» **Work order**
Exact transcription, pictures omitted: reproduce the listing below.

= Beginning of Section =

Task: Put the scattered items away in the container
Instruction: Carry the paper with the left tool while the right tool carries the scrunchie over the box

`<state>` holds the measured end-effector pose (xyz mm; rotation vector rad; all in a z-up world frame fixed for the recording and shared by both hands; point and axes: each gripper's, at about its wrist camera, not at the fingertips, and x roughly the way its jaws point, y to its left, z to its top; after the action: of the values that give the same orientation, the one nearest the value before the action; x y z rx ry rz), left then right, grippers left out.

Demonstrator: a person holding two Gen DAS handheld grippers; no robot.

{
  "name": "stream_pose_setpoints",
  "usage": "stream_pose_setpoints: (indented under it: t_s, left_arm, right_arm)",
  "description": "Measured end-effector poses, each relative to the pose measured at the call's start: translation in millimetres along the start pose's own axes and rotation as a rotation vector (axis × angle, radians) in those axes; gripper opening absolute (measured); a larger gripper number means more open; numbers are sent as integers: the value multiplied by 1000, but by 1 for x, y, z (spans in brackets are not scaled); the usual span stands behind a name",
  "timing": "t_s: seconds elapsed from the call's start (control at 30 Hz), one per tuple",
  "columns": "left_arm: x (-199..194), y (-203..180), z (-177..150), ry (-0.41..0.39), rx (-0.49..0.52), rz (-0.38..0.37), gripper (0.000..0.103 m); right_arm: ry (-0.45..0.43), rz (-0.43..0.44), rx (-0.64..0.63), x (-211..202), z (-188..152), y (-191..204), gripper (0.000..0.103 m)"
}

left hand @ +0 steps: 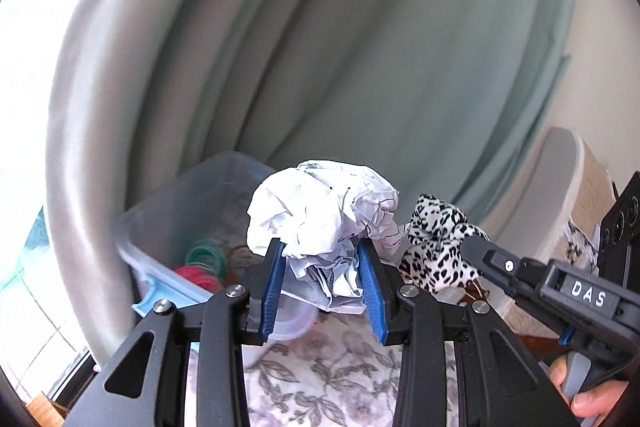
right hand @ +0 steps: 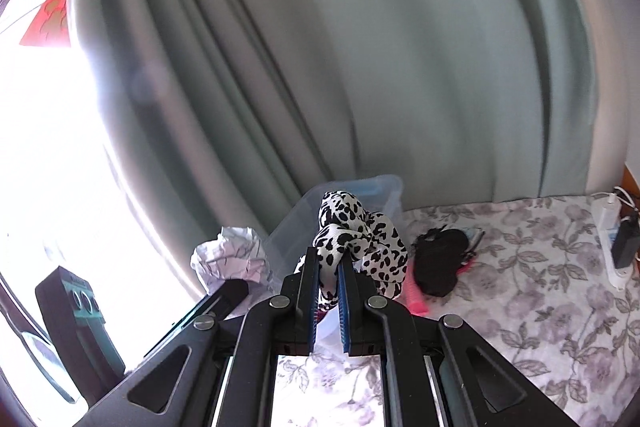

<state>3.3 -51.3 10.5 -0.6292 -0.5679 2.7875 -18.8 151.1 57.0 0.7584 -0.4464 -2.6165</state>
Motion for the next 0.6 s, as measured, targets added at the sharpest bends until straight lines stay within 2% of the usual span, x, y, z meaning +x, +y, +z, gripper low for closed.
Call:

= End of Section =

» **Finished task**
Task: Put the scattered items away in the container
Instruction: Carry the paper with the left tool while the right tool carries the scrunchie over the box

`<state>` holds the measured end-effector pose (xyz mm; rotation vector rad; all in a z-up world frame fixed for the recording and shared by both hands; point and axes: each gripper's, at about its wrist camera, not at the fingertips, and x roughly the way its jaws point, y to its left, z to its top; after the action: of the values that give the same orientation, the one nearest the value before the action; x y z rx ry rz), left then right, grippers left out.

Demonstrator: a person holding two Gen DAS handheld grippers; no robot.

{
  "name": "stream_pose_setpoints",
  "usage": "stream_pose_setpoints: (indented under it: t_s, left_arm, right_arm)",
  "description": "Measured end-effector poses, each relative to the pose measured at the call's start: translation in millimetres along the start pose's own axes and rotation as a rotation vector (axis × angle, radians) in those axes; gripper opening absolute (measured); a larger gripper number means more open; numbers are sent as integers: the value multiplied by 1000, but by 1 for x, y, z (spans in brackets are not scaled); the usual span stands behind a name",
  "timing": "t_s: seconds elapsed from the call's start (control at 30 Hz), one per tuple",
  "columns": "left_arm: x (-199..194), y (-203..180), z (-177..150), ry (-0.41..0.39), rx (-0.49..0.52), rz (-0.38..0.37), gripper (0.000..0.103 m); right_arm: ry (-0.45..0.43), rz (-0.43..0.44), rx (-0.64..0.63), x (-211..202), z (-188..152), y (-191..204), gripper (0.000..0.103 m)"
}

left hand @ +0 steps: 
right hand @ +0 steps: 

<state>3.3 -51.3 10.5 -0.6292 -0.5679 2.7875 -18.8 151.1 57.0 0.7584 -0.4464 -2.6165</state>
Motion for the next 0.6 s, as measured, targets added at the sharpest bends until straight lines stay within 2% of the usual span, x, y, z meaning +x, +y, +z, gripper low for closed.
Call:

The output is complete as it stands.